◆ **Assignment**
In the entries below, count the lines holding "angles". Reply with the number only.

***** Working data *****

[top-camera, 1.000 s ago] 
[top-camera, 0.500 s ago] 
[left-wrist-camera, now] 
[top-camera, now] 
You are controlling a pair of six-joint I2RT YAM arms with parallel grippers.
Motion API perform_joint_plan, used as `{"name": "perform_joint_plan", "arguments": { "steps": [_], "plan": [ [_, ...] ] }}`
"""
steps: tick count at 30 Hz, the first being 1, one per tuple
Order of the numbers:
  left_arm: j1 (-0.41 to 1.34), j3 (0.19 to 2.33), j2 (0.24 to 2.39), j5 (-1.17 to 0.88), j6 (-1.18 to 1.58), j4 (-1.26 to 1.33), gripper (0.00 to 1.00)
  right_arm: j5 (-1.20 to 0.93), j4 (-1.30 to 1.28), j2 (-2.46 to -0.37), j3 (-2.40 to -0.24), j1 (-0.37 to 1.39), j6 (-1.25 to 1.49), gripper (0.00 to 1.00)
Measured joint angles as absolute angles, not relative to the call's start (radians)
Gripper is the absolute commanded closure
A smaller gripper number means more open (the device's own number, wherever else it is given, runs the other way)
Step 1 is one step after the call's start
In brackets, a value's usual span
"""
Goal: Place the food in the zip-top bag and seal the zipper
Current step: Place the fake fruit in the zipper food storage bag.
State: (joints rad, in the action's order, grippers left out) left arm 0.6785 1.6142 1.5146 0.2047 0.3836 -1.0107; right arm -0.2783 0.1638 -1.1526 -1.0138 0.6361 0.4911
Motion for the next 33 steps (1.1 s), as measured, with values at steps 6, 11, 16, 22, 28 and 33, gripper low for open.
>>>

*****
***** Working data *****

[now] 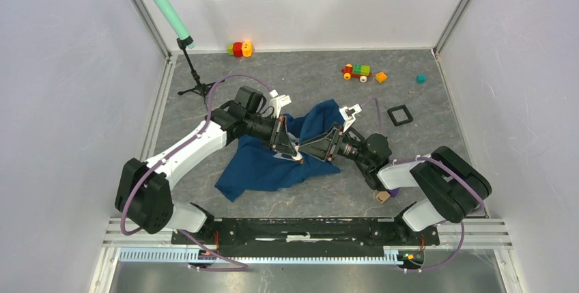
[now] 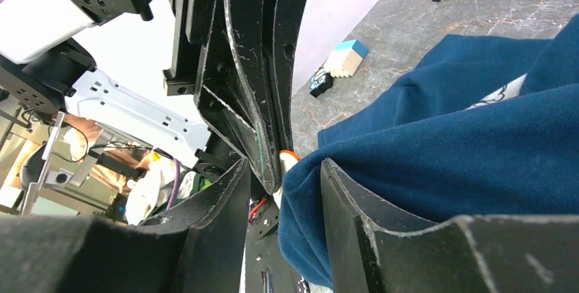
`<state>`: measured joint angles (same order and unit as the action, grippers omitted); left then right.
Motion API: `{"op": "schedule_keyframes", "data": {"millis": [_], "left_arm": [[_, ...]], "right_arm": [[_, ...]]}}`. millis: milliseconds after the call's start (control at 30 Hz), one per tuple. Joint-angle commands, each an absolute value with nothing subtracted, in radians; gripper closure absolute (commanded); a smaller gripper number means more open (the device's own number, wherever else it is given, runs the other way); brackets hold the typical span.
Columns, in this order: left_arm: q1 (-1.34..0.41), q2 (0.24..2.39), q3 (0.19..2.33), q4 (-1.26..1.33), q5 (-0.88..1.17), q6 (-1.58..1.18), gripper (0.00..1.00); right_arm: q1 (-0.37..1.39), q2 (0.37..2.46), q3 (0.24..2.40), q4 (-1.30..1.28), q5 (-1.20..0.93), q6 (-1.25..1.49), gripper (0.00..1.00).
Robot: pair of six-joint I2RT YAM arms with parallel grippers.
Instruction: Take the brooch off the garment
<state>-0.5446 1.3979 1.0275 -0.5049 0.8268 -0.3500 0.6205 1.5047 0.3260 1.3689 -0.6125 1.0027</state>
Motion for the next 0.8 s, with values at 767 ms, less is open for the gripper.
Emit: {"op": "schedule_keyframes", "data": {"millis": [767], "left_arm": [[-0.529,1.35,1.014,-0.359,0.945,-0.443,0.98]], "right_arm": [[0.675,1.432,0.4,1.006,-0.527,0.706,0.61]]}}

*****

◆ **Exercise solution**
2